Beyond the study design, there are additional considerations that may play into the value of such a deep learning–based algorithm. One is the willingness of readers to accept the results of the algorithm. An intriguing finding of the study is that the radiologist readers often did not accept potential nodules marked by the algorithm that proved at CT to be actual nodules. This accounts for much of the superior performance of the stand-alone algorithm. Lack of radiologist acceptance was particularly evident for less conspicuous nodules and nodules in the lower lungs. To maximize the benefit of the deep learning–based algorithm, it would be critical to understand why the readers failed to accept these “real” findings and adjust their behavior.

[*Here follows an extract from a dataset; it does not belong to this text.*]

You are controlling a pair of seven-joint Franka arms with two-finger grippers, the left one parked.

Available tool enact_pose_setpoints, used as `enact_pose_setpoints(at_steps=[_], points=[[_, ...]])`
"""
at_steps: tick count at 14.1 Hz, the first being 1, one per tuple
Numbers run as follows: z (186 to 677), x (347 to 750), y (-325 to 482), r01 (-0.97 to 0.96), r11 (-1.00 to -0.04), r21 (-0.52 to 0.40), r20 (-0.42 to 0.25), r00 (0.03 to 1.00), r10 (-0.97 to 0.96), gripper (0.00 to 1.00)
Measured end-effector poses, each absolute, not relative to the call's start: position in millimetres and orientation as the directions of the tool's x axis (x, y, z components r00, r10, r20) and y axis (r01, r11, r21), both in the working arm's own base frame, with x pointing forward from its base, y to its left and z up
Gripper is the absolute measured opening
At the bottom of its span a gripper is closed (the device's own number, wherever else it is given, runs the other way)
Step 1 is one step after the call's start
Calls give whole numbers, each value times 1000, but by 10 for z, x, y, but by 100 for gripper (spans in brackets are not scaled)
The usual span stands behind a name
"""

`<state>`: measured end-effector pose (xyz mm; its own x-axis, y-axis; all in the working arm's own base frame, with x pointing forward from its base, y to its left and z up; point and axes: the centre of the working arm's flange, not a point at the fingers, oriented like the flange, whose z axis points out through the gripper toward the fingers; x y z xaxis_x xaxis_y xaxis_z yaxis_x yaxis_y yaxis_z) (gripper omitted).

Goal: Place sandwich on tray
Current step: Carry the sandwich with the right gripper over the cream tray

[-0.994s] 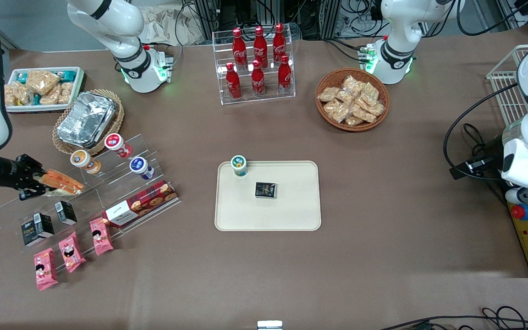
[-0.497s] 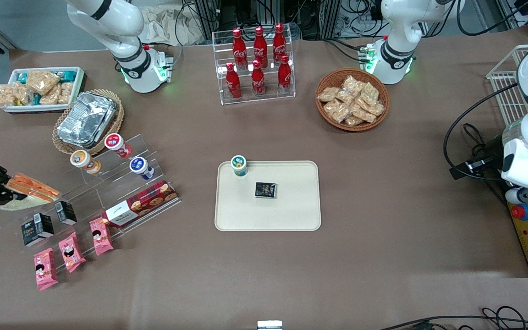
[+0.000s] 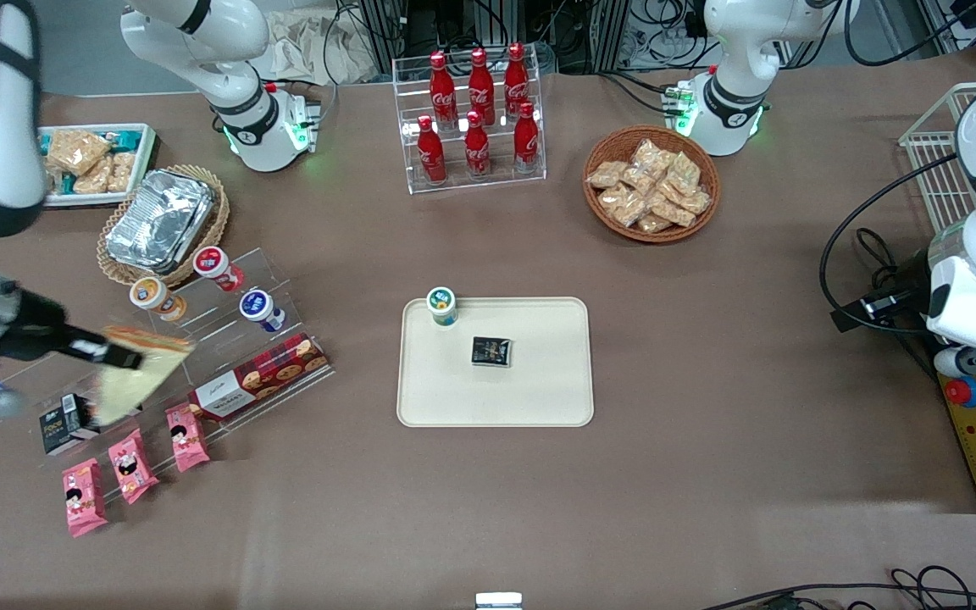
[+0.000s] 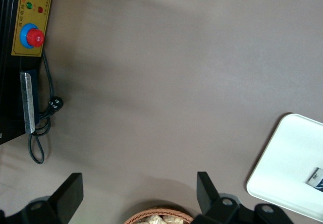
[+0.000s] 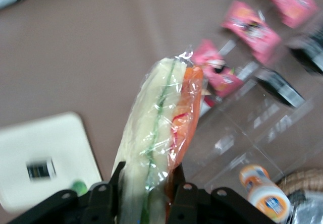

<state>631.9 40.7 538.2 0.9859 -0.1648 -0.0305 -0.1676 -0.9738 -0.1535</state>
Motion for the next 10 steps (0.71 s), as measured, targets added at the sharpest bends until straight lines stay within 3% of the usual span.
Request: enact_pose_setpoints(at_steps=[2,4,7,10], points=[[5398,6310,952,77,-987,-143,32,997,73,43],[5372,6261,1431,270,-960,-77,64,962,265,43],[5203,6159,2183,503,-863,47,69,860,505,43],[4815,6087,2867,667,-741,78,66,738,672,43]])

A second consideration is that only a single algorithm was evaluated in this study. It would be useful to do a side-by-side comparison of this algorithm with similar algorithms to determine their strengths and weaknesses in detecting nodules (3).

Assuming that more complete vetting of the deep learning–based algorithm approach demonstrates its worth, a final challenge is how to underwrite its cost. Although CAD-based systems did not achieve wide clinical use, in part because of performance issues as noted by the authors, the lack of reimbursement in most locales was certainly a contributory factor. If this algorithm indeed proves far superior to the capability of readers with low false-positive results, it would provide a clearer pathway to investing in impetus for further research to determine the precise value of this and other deep learning–based algorithms for nodule detection at chest radiography.